TASK →
Report how many lines contain the word "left" in the listing that follows. Give nothing besides the number.

DATA BELOW →
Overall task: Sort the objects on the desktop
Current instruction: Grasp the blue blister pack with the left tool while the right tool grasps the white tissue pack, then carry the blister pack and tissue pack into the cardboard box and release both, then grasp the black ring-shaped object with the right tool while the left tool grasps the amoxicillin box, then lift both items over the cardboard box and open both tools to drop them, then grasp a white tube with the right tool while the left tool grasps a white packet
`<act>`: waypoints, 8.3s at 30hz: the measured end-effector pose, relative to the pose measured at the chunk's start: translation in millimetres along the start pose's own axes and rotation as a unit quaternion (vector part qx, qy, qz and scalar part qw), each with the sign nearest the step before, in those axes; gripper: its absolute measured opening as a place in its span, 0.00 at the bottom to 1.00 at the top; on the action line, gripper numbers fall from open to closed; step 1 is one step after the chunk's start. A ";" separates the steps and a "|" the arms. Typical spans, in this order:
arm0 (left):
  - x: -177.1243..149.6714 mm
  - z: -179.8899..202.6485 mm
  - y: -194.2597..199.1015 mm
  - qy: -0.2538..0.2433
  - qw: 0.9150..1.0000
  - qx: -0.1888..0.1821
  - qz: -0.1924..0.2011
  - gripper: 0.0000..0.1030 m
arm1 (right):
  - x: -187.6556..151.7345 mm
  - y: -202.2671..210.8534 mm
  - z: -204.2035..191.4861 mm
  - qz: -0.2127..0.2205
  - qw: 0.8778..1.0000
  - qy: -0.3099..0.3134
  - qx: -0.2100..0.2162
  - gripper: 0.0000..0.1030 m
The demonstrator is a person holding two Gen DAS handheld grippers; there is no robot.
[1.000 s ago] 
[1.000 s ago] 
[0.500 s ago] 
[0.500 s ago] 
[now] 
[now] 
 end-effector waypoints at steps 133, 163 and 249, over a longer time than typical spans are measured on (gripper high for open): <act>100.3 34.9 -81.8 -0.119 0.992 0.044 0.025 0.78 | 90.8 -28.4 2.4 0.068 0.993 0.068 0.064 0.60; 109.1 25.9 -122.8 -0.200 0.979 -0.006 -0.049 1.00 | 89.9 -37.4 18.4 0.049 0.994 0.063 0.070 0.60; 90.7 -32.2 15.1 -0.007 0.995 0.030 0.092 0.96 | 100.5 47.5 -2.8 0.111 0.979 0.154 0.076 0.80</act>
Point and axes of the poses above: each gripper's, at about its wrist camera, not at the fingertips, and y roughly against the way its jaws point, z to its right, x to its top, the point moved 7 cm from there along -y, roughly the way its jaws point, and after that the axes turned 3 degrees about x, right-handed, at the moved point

WRITTEN RESPONSE →
2